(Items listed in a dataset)
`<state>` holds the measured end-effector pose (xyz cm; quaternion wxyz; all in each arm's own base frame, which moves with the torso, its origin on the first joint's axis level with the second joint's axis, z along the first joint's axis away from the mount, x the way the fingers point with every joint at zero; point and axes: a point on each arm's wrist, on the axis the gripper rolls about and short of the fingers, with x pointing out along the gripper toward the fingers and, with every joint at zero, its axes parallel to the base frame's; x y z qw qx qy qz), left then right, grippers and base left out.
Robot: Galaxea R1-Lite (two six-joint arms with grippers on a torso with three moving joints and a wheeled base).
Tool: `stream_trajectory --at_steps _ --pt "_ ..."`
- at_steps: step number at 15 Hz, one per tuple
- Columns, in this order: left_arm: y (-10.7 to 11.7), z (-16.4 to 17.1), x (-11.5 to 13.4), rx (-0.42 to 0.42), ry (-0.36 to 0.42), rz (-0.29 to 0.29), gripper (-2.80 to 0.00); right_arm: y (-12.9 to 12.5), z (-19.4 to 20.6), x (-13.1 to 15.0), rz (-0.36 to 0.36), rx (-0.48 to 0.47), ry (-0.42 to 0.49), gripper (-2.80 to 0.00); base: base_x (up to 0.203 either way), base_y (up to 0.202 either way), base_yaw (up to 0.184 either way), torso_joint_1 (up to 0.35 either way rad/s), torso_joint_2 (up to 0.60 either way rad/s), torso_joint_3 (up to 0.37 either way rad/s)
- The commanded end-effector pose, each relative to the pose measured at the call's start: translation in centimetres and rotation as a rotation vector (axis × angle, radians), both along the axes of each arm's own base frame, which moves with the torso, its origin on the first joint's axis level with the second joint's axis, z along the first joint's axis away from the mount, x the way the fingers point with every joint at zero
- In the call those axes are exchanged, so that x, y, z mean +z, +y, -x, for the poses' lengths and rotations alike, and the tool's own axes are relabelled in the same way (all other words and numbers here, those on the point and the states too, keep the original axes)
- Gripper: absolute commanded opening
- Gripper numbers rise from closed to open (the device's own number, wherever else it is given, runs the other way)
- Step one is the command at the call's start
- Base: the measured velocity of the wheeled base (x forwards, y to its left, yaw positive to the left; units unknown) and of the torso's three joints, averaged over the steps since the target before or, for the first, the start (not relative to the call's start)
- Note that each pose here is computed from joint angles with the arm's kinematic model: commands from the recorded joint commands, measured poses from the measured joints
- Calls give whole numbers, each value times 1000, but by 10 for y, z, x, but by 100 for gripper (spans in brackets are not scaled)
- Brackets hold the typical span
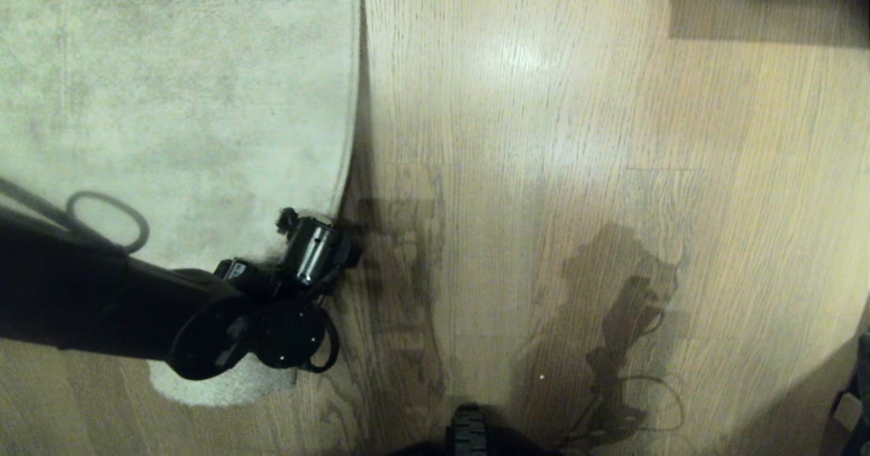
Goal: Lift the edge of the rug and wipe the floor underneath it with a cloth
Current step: Lift up the carpet
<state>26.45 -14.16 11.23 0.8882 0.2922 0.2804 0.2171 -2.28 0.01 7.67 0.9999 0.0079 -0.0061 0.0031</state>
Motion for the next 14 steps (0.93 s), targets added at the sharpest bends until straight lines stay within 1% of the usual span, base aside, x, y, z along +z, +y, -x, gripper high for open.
stream_trajectory --at_steps 1,3,5,6,8,11,14 --pt "2 19 -2 -26 -5 -3 0 0 0 0 0 1 1 -280 0 0 0 0 0 0" --pt "-7 23 -5 -58 -38 19 0 0 0 0 0 0 0 -280 0 0 0 0 0 0" --pt "-16 29 -11 -96 -40 23 0 0 0 0 0 2 0 -280 0 0 0 0 0 0" --pt "-18 32 -17 -108 -25 13 0 0 0 0 0 2 0 -280 0 0 0 0 0 0" --pt "-14 41 -27 -117 13 -14 0 0 0 0 0 1 1 -280 0 0 0 0 0 0" --pt "0 55 -41 -108 78 -62 0 0 0 0 0 0 2 -280 0 0 0 0 0 0" --pt "14 66 -49 -92 113 -85 0 0 0 0 0 0 0 -280 0 0 0 0 0 0"
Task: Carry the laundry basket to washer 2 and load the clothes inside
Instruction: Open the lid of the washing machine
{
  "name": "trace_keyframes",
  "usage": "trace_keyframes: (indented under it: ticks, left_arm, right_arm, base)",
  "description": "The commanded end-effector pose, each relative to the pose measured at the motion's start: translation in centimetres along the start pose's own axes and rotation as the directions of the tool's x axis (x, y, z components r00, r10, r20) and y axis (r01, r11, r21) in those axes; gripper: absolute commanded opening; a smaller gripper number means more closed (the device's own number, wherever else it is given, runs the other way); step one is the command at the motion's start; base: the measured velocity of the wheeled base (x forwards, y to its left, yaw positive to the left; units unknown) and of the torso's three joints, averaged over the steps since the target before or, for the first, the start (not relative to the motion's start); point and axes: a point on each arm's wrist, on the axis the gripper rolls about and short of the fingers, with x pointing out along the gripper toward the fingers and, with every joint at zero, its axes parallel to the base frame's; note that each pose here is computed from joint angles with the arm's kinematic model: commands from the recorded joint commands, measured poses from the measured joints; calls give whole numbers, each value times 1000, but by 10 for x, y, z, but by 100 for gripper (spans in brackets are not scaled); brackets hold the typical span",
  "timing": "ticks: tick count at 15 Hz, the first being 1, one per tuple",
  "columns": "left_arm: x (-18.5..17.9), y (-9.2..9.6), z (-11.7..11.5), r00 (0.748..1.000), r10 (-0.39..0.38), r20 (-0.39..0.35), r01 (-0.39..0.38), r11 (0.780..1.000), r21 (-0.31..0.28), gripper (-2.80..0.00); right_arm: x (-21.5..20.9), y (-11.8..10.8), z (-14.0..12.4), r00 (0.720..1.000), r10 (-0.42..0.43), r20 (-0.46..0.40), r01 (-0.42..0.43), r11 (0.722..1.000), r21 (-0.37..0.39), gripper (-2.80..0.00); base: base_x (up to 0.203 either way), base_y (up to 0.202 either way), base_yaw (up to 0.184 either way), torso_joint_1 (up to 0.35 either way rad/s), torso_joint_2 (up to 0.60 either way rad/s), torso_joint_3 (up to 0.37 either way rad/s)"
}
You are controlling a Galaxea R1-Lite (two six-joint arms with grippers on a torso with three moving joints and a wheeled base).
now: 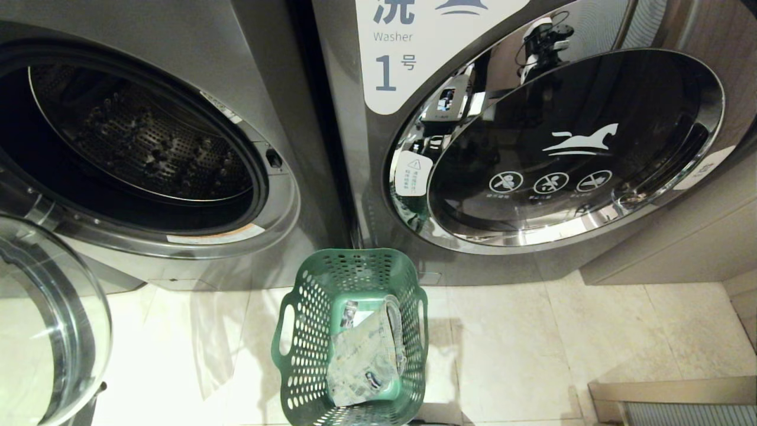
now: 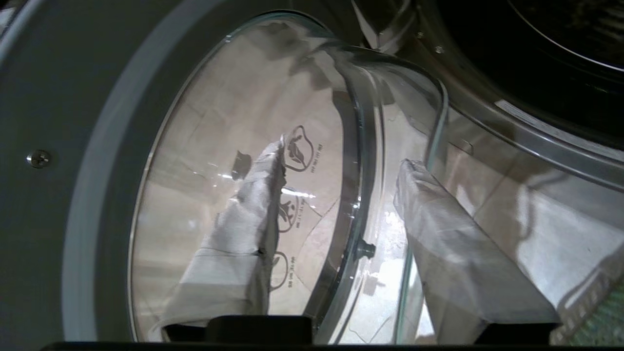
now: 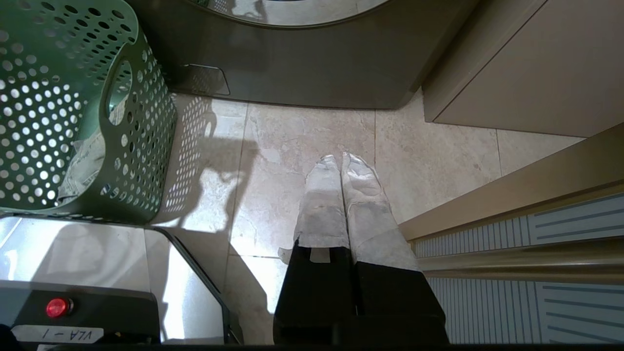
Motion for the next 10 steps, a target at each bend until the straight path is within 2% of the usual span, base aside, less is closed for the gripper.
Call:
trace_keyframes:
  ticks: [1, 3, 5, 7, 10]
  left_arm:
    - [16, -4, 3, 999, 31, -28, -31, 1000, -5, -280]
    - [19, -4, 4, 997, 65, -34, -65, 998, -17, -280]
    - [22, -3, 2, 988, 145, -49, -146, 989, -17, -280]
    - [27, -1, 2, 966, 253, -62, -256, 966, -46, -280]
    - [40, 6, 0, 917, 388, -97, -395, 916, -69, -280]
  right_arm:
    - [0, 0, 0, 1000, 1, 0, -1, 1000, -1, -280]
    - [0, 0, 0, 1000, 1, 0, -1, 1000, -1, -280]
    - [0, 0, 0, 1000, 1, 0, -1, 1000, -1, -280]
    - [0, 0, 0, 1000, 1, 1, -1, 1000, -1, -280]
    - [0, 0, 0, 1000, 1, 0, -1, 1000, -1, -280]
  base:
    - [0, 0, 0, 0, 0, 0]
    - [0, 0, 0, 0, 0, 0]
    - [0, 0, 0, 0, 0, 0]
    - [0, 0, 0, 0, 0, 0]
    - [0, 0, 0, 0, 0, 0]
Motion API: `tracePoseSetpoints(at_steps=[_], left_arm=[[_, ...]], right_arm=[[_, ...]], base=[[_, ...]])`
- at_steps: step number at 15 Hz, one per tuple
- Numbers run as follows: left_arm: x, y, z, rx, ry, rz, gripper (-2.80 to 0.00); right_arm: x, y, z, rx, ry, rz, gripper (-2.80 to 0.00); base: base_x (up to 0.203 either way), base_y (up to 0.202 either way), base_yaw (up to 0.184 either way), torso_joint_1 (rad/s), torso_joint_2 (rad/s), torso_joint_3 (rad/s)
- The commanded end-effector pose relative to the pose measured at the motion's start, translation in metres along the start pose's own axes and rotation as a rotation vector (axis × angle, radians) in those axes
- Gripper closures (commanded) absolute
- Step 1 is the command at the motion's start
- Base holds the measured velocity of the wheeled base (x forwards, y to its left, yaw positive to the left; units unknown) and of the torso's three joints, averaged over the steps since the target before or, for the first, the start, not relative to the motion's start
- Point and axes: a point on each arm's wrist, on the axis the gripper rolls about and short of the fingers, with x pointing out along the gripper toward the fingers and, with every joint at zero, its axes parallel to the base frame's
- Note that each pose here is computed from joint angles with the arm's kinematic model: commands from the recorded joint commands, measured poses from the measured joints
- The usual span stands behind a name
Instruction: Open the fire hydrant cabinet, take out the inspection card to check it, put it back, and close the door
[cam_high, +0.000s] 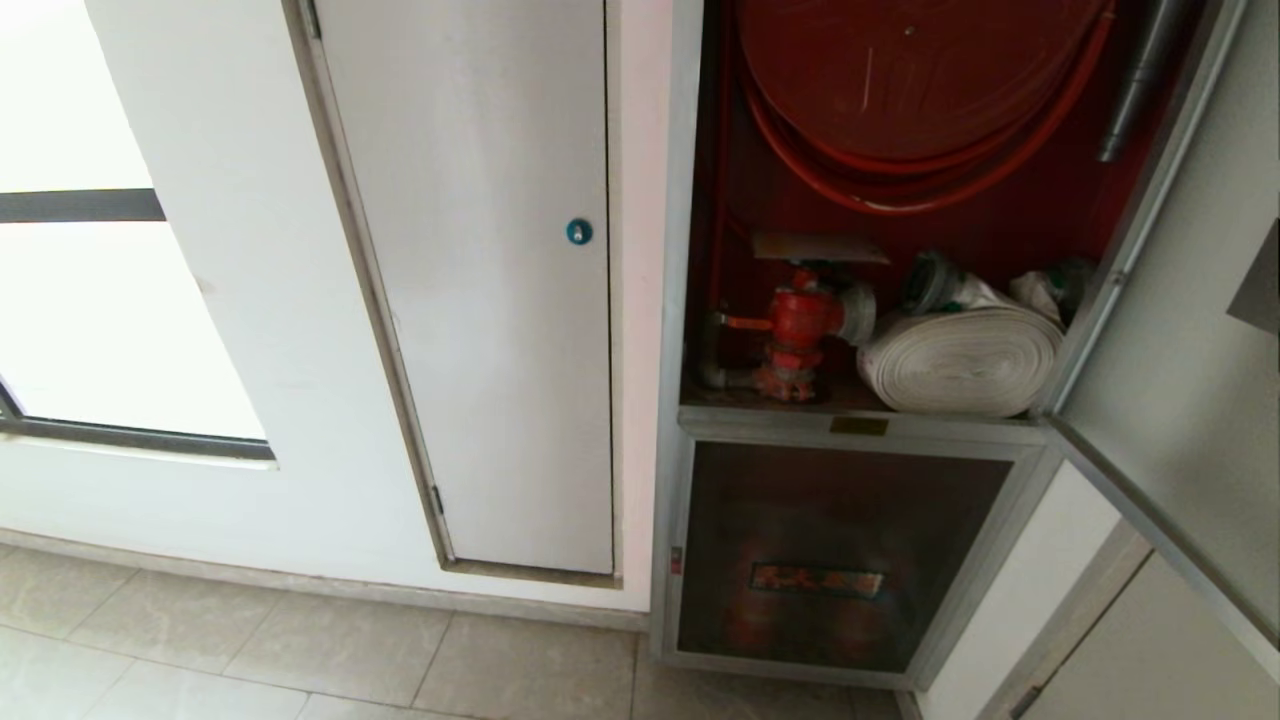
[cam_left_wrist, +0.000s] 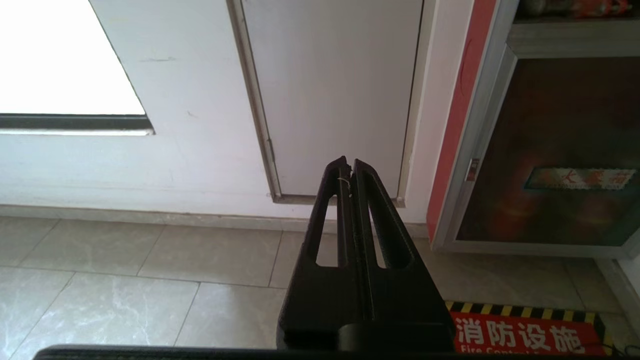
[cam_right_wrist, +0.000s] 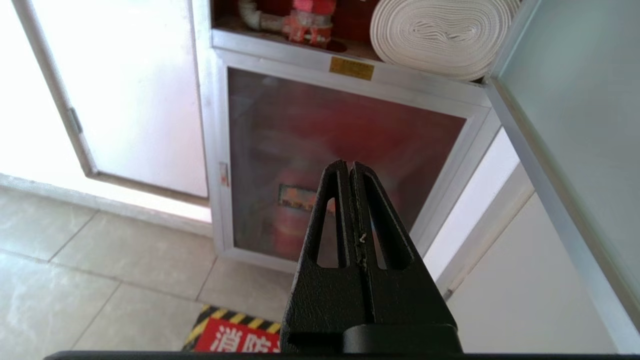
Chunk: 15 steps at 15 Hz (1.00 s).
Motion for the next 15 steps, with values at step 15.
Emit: tracePoseSetpoints(at_steps=[15], left_arm=[[0.0002,0.0,-0.0001,0.004,0.0,0.0,0.0]], right_arm=[[0.0,0.0,-0.0002,-0.002,0.001,0.0,0.0]], base=[[-0.057,0.0,0.0,0.0,0.0,0.001]])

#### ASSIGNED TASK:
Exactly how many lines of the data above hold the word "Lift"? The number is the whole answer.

#### RESPONSE FOR THIS EXERCISE:
2